→ **Activity**:
Leaving out pictures, output exactly the lines below from the one that has "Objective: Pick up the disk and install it" through the one that has "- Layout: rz", and nothing else.

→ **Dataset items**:
________________________________________

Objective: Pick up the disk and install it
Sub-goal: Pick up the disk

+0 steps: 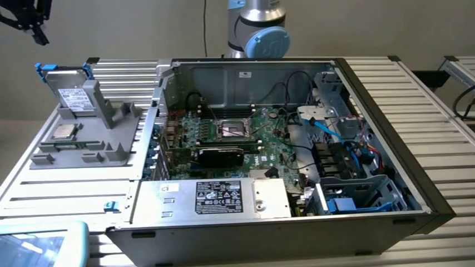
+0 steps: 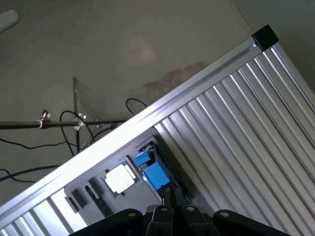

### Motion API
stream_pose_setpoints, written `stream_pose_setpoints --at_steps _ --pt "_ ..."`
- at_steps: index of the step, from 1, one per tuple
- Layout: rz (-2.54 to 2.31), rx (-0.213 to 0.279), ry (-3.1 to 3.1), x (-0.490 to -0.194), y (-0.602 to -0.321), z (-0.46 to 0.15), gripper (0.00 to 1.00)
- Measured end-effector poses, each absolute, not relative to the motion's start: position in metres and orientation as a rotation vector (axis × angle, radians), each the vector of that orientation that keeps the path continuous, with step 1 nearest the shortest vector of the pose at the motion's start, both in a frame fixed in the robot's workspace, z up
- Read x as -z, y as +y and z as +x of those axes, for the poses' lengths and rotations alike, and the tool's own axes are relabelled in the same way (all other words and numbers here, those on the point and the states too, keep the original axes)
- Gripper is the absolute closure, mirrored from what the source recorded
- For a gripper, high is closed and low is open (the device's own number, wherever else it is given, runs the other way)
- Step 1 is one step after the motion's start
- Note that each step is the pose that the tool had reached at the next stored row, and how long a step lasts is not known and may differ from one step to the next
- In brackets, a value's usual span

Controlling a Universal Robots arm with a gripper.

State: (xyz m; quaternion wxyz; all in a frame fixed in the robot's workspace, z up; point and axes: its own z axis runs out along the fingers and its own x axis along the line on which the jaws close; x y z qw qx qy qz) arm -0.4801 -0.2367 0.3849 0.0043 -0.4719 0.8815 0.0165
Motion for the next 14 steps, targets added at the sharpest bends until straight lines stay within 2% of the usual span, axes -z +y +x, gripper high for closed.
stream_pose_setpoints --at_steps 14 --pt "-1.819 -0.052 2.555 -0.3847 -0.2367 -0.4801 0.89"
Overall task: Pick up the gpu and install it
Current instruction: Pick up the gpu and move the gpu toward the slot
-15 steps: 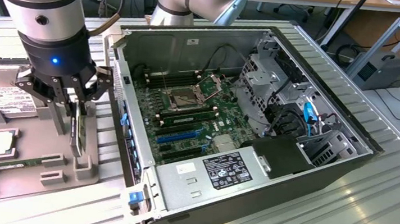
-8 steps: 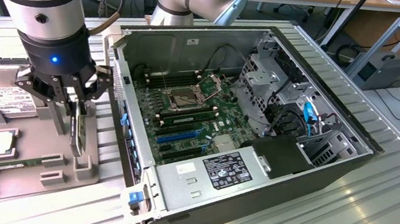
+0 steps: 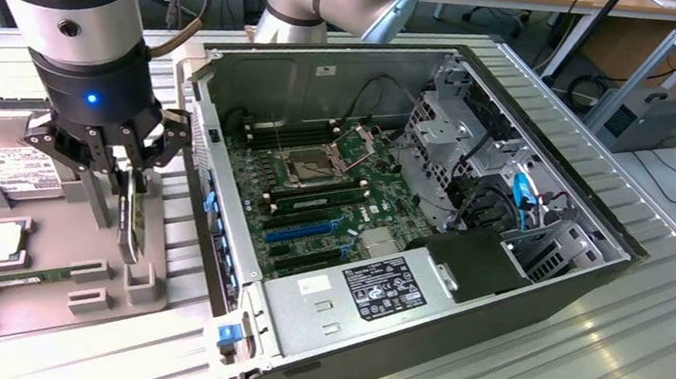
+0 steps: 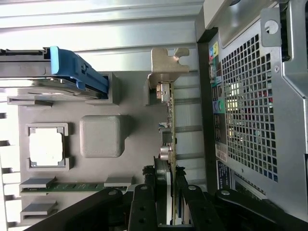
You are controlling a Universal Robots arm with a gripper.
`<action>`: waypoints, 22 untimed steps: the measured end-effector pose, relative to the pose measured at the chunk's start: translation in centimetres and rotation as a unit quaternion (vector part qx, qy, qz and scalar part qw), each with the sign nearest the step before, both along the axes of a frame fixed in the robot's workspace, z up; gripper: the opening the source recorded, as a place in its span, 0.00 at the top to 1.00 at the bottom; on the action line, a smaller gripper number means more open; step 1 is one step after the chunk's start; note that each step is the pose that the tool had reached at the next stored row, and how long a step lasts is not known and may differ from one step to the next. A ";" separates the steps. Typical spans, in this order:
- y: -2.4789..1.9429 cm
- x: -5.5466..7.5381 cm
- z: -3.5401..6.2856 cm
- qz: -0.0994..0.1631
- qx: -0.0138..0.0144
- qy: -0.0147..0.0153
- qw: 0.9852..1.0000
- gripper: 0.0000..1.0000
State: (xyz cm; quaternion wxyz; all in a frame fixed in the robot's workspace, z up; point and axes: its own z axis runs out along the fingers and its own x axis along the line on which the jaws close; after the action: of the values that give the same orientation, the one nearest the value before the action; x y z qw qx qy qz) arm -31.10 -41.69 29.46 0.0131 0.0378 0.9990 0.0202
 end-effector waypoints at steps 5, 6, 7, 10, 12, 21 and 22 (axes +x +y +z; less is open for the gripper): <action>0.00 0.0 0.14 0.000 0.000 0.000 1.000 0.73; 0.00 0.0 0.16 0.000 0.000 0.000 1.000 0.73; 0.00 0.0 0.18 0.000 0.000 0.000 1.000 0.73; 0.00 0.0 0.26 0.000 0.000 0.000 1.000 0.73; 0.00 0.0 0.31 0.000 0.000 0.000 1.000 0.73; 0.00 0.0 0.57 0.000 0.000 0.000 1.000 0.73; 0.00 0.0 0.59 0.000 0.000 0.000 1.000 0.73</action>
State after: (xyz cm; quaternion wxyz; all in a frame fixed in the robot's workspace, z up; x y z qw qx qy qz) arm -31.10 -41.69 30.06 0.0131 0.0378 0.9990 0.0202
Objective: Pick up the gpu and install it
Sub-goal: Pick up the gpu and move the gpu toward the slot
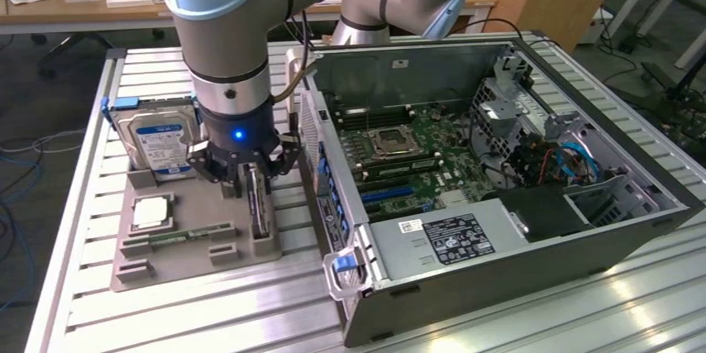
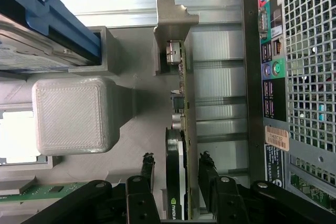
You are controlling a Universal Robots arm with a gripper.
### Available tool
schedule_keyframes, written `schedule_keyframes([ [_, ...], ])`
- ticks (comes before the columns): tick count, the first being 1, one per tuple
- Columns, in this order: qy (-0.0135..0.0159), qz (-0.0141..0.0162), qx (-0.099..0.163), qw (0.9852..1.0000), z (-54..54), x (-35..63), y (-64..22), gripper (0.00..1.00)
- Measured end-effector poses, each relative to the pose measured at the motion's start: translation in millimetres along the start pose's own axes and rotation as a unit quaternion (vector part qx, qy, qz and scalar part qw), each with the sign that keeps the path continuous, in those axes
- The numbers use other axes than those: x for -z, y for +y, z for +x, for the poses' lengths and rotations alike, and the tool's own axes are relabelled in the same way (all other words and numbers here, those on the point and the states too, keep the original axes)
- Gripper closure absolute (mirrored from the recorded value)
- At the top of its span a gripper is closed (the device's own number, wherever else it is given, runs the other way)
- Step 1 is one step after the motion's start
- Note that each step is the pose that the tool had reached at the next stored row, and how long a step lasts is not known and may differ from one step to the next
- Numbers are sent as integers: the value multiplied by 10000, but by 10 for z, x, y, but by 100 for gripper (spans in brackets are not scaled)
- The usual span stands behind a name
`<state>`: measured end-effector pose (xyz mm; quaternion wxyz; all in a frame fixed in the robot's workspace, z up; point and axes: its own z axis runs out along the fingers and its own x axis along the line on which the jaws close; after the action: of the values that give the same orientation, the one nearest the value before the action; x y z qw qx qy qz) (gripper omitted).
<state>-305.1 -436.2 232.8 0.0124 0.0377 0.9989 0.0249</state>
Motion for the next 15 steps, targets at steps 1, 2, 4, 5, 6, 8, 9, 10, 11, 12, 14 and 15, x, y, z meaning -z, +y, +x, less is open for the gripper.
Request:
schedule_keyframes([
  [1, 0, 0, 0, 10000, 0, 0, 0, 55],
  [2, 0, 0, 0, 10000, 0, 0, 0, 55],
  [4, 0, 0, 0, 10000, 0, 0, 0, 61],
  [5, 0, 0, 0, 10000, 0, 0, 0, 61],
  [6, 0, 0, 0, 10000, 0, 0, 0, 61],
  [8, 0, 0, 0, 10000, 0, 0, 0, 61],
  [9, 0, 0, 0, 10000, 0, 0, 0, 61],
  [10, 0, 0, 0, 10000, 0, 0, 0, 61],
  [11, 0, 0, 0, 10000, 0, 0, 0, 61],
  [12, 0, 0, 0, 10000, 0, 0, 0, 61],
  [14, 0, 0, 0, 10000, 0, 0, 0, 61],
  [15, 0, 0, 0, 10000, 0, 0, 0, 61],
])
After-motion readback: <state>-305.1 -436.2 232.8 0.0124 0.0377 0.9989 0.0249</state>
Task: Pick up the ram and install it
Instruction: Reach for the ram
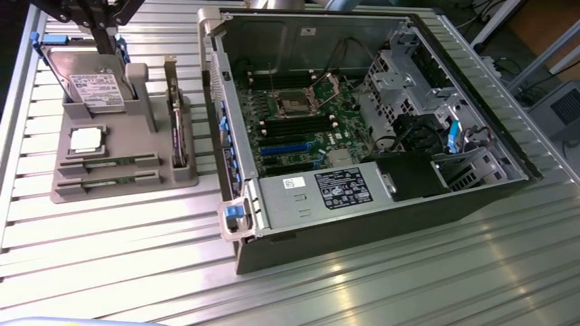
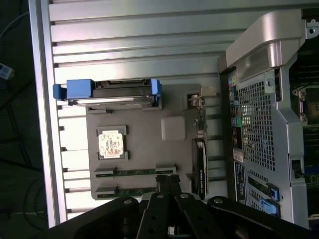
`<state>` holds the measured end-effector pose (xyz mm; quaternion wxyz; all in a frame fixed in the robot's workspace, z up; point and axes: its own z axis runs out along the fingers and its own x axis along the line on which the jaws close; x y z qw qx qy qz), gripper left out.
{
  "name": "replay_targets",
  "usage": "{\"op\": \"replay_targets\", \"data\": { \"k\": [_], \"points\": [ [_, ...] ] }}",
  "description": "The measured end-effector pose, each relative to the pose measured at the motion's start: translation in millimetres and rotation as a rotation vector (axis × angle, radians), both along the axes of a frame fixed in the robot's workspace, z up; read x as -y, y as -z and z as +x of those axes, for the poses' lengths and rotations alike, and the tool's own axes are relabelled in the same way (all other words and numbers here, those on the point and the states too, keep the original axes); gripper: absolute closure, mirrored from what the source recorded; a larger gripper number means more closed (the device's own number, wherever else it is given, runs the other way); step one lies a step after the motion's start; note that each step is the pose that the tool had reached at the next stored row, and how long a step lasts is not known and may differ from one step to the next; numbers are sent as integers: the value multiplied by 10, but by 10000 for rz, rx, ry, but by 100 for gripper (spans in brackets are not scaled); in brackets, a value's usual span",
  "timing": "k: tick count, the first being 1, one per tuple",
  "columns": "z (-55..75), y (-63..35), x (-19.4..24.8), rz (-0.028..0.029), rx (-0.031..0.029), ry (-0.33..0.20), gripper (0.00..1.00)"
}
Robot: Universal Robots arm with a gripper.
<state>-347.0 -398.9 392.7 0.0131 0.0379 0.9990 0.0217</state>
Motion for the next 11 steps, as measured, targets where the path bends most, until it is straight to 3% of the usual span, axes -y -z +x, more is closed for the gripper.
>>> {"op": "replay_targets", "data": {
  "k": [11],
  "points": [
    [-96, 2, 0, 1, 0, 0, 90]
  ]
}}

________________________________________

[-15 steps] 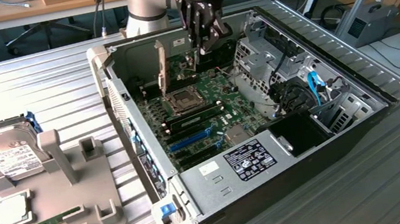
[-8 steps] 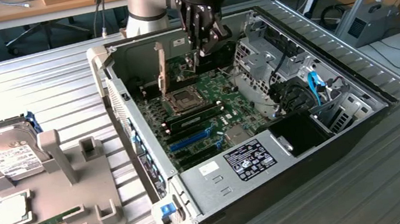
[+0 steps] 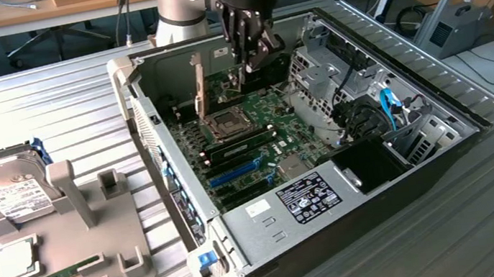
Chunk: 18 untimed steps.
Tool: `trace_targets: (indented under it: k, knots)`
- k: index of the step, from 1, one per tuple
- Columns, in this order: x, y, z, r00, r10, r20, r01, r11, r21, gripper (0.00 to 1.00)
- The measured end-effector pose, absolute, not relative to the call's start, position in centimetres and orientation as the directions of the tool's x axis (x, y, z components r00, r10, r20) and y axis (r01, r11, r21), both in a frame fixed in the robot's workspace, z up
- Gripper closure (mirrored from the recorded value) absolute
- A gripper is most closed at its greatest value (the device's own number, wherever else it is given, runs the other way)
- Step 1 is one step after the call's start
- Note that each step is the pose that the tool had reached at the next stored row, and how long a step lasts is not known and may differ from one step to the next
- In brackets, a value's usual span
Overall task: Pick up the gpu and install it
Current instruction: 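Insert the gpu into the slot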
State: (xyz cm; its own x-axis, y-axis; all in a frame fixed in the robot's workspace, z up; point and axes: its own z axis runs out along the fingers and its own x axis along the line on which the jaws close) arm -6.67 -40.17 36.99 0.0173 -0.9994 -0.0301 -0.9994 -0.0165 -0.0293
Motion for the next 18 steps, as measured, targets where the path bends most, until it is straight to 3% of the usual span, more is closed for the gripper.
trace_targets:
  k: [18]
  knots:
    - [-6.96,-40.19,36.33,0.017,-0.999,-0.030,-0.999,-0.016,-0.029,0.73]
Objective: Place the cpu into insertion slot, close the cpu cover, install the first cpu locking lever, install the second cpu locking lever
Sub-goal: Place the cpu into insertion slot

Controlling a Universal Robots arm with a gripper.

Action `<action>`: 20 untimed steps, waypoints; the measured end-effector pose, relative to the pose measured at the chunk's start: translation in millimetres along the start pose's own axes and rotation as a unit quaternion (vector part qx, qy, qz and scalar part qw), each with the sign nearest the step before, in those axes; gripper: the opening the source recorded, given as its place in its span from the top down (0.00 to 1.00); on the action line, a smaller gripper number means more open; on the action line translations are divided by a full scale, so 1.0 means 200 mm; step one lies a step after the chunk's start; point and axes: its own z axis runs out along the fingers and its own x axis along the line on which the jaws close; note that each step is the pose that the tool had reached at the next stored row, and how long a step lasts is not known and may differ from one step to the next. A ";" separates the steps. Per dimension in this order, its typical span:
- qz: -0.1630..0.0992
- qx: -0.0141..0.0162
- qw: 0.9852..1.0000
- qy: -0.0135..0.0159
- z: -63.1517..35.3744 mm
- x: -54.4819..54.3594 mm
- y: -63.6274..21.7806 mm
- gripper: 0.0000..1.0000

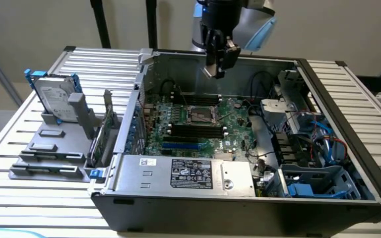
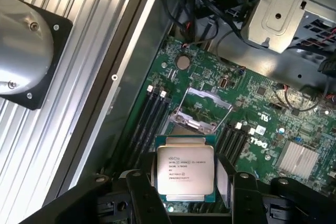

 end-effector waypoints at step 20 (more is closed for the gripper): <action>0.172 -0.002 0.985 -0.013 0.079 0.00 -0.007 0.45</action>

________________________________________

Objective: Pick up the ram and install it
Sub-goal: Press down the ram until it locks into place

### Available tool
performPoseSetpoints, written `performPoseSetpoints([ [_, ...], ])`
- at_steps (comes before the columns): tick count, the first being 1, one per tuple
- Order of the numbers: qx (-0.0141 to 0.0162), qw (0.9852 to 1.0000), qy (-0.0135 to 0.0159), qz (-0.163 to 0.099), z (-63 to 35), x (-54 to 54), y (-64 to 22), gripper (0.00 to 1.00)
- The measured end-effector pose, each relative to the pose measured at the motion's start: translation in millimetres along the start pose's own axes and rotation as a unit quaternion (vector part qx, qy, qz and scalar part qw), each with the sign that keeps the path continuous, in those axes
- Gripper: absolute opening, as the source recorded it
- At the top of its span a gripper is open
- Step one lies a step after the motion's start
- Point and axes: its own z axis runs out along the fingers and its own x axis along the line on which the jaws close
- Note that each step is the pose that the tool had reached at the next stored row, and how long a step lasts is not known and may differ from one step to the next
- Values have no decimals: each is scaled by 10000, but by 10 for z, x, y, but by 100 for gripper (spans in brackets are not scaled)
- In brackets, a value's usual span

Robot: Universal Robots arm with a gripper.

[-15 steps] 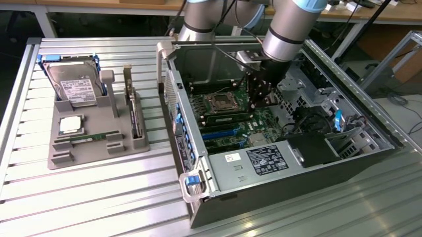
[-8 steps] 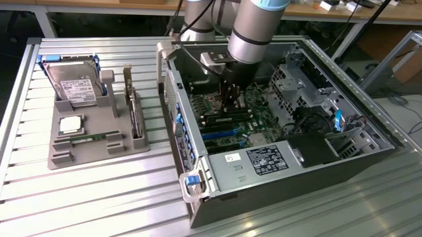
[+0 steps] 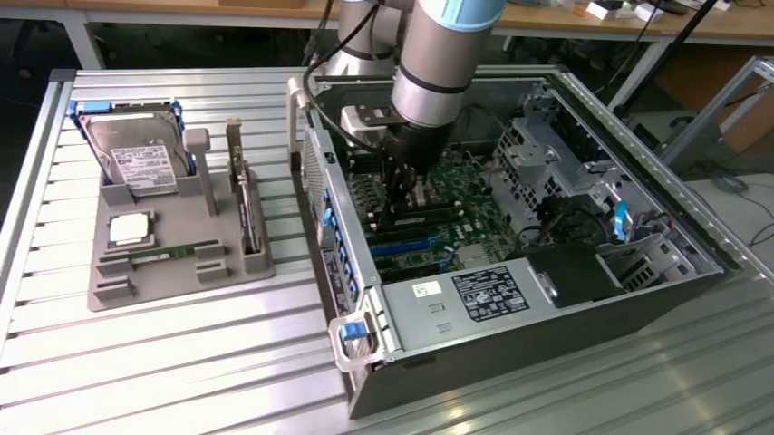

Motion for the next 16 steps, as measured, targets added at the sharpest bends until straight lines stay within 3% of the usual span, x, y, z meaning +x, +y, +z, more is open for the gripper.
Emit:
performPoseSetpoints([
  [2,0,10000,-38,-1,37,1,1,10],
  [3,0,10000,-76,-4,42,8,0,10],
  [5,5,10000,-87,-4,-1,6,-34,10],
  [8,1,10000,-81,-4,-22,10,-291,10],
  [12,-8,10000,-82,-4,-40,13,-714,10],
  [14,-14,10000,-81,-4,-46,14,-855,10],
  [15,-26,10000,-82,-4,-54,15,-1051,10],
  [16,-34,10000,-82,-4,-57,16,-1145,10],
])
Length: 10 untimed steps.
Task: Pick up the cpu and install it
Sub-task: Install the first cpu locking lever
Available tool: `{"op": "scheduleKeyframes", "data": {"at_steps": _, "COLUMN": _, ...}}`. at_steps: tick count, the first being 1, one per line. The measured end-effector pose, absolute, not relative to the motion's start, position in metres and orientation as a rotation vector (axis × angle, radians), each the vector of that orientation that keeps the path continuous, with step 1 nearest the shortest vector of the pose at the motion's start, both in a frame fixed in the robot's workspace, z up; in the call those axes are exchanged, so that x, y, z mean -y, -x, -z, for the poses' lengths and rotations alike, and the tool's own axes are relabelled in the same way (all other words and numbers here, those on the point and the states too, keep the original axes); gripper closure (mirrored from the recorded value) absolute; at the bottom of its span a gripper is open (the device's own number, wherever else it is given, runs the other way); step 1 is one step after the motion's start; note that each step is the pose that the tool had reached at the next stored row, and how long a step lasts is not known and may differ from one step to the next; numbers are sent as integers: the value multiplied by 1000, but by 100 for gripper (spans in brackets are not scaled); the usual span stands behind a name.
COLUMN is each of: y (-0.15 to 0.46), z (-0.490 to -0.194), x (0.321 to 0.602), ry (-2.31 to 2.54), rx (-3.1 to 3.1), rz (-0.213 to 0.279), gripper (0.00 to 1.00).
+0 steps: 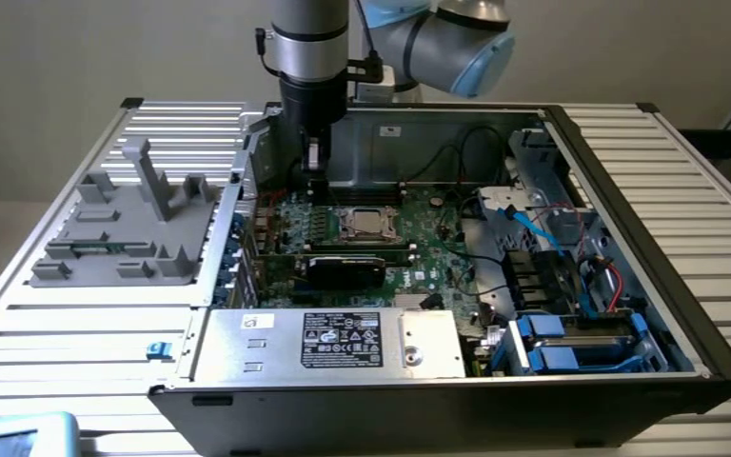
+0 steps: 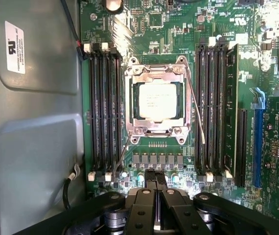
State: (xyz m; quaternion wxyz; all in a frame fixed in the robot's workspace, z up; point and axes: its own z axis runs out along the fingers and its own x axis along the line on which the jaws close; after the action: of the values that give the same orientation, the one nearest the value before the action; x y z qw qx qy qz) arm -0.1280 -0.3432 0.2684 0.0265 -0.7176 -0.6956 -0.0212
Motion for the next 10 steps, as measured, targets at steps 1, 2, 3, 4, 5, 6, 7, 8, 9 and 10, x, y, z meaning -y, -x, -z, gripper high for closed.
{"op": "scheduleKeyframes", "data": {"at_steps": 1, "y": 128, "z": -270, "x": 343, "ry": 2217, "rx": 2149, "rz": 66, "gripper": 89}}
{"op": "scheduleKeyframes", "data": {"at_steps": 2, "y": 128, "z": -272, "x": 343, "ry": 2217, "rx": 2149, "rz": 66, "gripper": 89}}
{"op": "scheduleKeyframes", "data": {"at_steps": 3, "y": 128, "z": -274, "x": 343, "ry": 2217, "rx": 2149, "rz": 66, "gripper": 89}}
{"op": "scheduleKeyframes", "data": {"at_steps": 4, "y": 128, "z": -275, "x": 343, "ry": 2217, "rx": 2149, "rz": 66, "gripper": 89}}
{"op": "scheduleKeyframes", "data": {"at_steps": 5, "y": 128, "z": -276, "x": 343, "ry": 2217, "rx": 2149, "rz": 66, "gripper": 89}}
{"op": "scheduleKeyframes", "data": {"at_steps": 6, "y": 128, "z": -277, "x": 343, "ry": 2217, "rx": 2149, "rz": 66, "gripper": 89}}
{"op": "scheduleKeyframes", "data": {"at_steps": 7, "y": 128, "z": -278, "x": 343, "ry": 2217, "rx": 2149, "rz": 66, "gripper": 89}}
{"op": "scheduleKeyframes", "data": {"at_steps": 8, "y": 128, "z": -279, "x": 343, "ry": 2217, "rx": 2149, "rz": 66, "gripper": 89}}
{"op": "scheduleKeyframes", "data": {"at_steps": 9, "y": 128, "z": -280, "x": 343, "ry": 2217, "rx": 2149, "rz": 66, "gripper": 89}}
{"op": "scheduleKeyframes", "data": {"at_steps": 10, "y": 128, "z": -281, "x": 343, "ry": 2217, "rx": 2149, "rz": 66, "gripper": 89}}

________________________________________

→ **Exercise solution**:
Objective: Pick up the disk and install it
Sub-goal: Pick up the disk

+0 steps: 
+0 steps: 

### Motion API
stream_pose_setpoints, written `stream_pose_setpoints --at_steps _ --pt "_ ..."`
- at_steps: index of the step, from 1, one per tuple
- Layout: rz (-2.54 to 2.31), rx (-0.213 to 0.279), ry (-3.1 to 3.1), x (-0.490 to -0.194), y (-0.602 to -0.321), z (-0.46 to 0.15), gripper (0.00 to 1.00)

The answer, as written, is complete.